----- THE INPUT

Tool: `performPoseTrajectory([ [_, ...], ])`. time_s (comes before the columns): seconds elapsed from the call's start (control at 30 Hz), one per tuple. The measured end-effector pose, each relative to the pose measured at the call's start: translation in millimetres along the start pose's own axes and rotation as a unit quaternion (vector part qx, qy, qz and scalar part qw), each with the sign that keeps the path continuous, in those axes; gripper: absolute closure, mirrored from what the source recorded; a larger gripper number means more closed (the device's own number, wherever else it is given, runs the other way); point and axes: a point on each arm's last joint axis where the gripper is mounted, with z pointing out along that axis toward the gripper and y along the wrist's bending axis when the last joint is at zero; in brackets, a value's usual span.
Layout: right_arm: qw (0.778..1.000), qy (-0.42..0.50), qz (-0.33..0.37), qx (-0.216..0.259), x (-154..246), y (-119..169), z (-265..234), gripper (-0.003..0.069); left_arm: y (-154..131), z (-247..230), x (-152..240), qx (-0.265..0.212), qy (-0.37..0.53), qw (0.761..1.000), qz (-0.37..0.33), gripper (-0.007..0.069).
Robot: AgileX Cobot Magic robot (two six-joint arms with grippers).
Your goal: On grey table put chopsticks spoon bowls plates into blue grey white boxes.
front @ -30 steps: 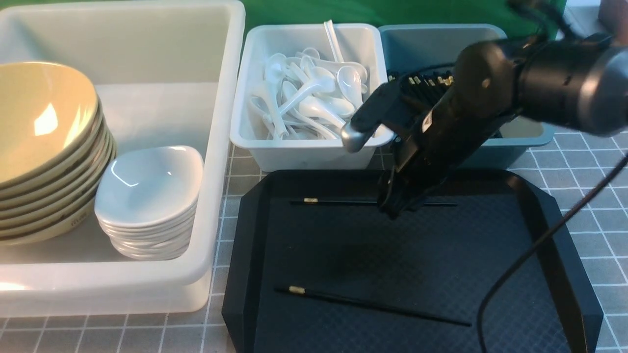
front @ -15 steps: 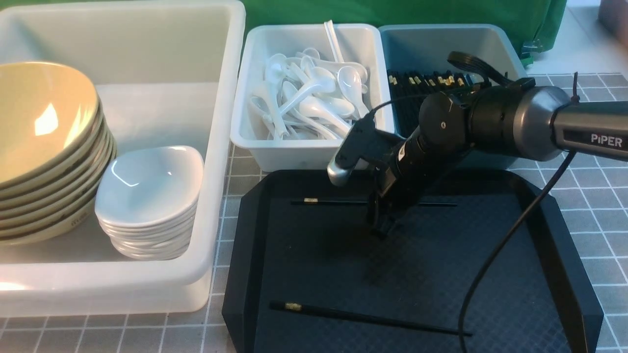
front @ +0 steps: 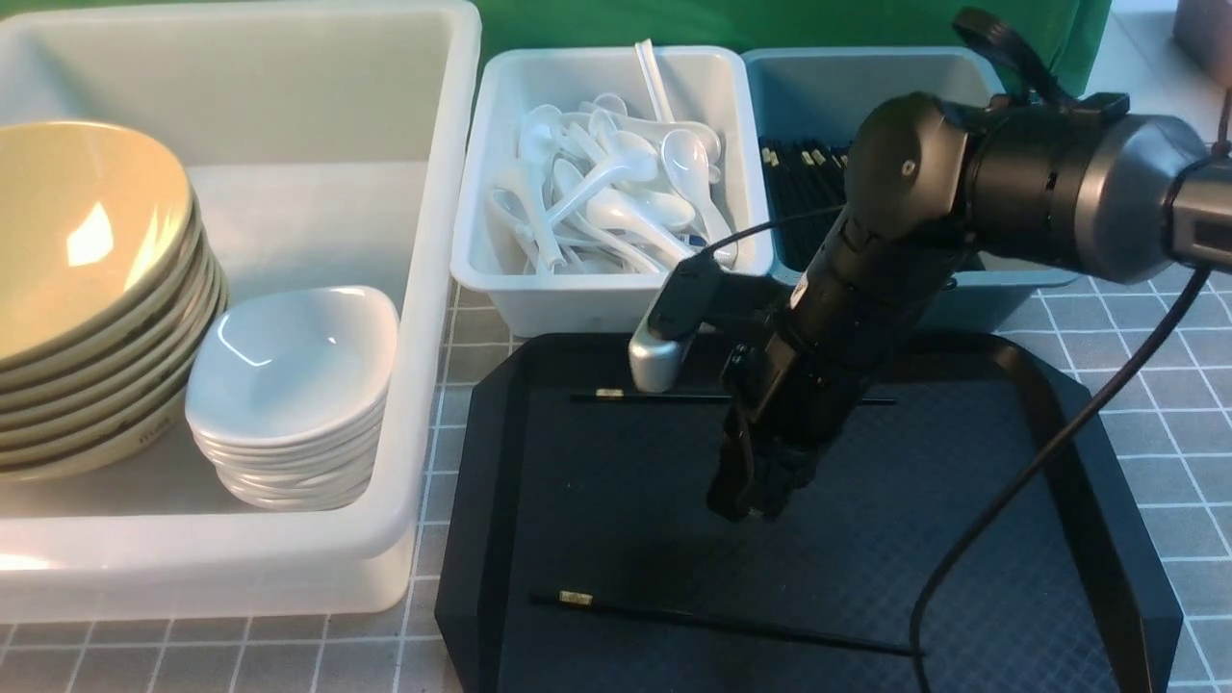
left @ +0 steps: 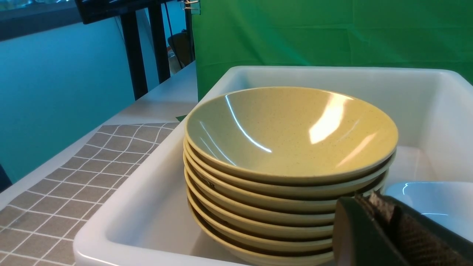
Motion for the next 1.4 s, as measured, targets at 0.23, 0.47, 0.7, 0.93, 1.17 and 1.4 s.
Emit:
performPoseTrajectory([
  [0.23, 0.997, 0.024, -0.074, 0.012, -16, 37, 31, 0.0377, 0, 0, 0, 0.000, 0.000, 1.000, 0.000, 0.0634],
  [0.47, 0.989, 0.038, -0.130, 0.053, -25, 45, 69, 0.0396, 0, 0, 0, 0.000, 0.000, 1.000, 0.000, 0.0634],
  [0.7, 0.988, 0.024, -0.129, 0.075, -34, 46, 54, 0.0595, 0, 0, 0, 0.000, 0.000, 1.000, 0.000, 0.0634],
  [0.93, 0.976, -0.083, -0.133, 0.152, -55, 40, -36, 0.0601, 0, 0, 0, 0.000, 0.000, 1.000, 0.000, 0.0634],
  [1.17, 0.938, -0.201, -0.047, 0.278, -40, -29, -105, 0.0601, 0, 0, 0, 0.000, 0.000, 1.000, 0.000, 0.0634],
  [1.4, 0.864, -0.307, 0.094, 0.389, -6, -119, -123, 0.0554, 0, 0, 0, 0.000, 0.000, 1.000, 0.000, 0.0634],
])
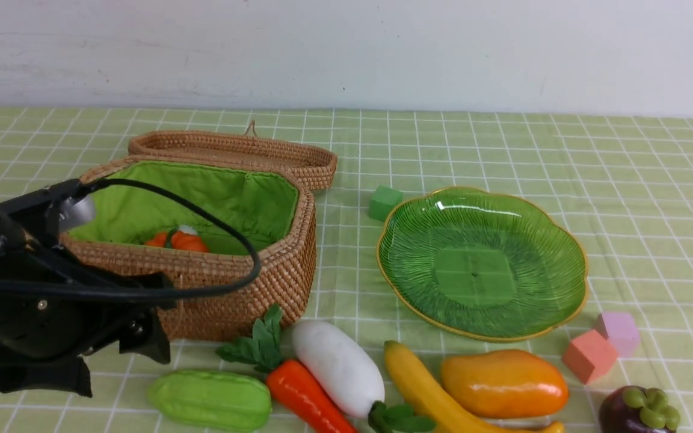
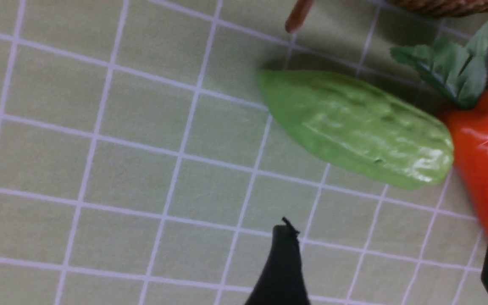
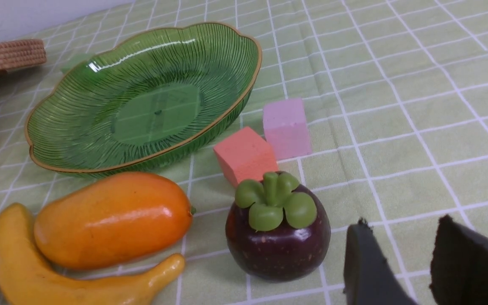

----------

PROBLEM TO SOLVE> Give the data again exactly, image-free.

ANSWER TO THIS PROBLEM>
Tool: `performPoseTrajectory([ [_, ...], ])`. time_s (comes before the columns): seconds elapsed from the call's start (control at 30 Hz), one per tuple. The measured end-effector pose, each relative to the pose measured at the call's start: translation in millimetres along the start pose's own axes and rotation as a unit quaternion (vector part qx, qy, qz and scalar part qw), each with the sign that keeps the path continuous, in those axes; gripper: absolute closure, mirrored from what the source recorded; a larger gripper number means more closed (the device's own number, wherever else it is given, runs the other way); point and axes: a point on each arm's last joint axis where the gripper is mounted, with z pointing out along that axis toward the gripper and y along the wrist's bending axis when the last joint is at zero; in brackets, a value's usual span.
Layout: right_arm: qw (0.778..1.000), qy (-0.42..0.50), qz (-0.33..0.37), qx (-0.216..0.259), x (-154..246), y (-119..169), z (-265..234), gripper (-0.003..0.069); left_arm: y (-154..131), z (-247..230), x (-152..240), qx (-0.265..0.212), qy (-0.37..0.53), qw (0.761..1.000), qz (-0.37..0.33), gripper (-0.007..0.069).
Robot: AgileX Cobot Magic robot (two six-joint arms with grippers).
Your goal: On grey table put chopsticks spoon bowls plates into blue grey white boxes.
front @ -30 steps: 
front @ -15 steps: 
front @ +0 steps: 
left @ +0 steps: 
Motion for the next 1.4 s, as measured, targets at 0.23, 0.47, 0.7, 0.93, 1.17 and 1.4 s.
Emit:
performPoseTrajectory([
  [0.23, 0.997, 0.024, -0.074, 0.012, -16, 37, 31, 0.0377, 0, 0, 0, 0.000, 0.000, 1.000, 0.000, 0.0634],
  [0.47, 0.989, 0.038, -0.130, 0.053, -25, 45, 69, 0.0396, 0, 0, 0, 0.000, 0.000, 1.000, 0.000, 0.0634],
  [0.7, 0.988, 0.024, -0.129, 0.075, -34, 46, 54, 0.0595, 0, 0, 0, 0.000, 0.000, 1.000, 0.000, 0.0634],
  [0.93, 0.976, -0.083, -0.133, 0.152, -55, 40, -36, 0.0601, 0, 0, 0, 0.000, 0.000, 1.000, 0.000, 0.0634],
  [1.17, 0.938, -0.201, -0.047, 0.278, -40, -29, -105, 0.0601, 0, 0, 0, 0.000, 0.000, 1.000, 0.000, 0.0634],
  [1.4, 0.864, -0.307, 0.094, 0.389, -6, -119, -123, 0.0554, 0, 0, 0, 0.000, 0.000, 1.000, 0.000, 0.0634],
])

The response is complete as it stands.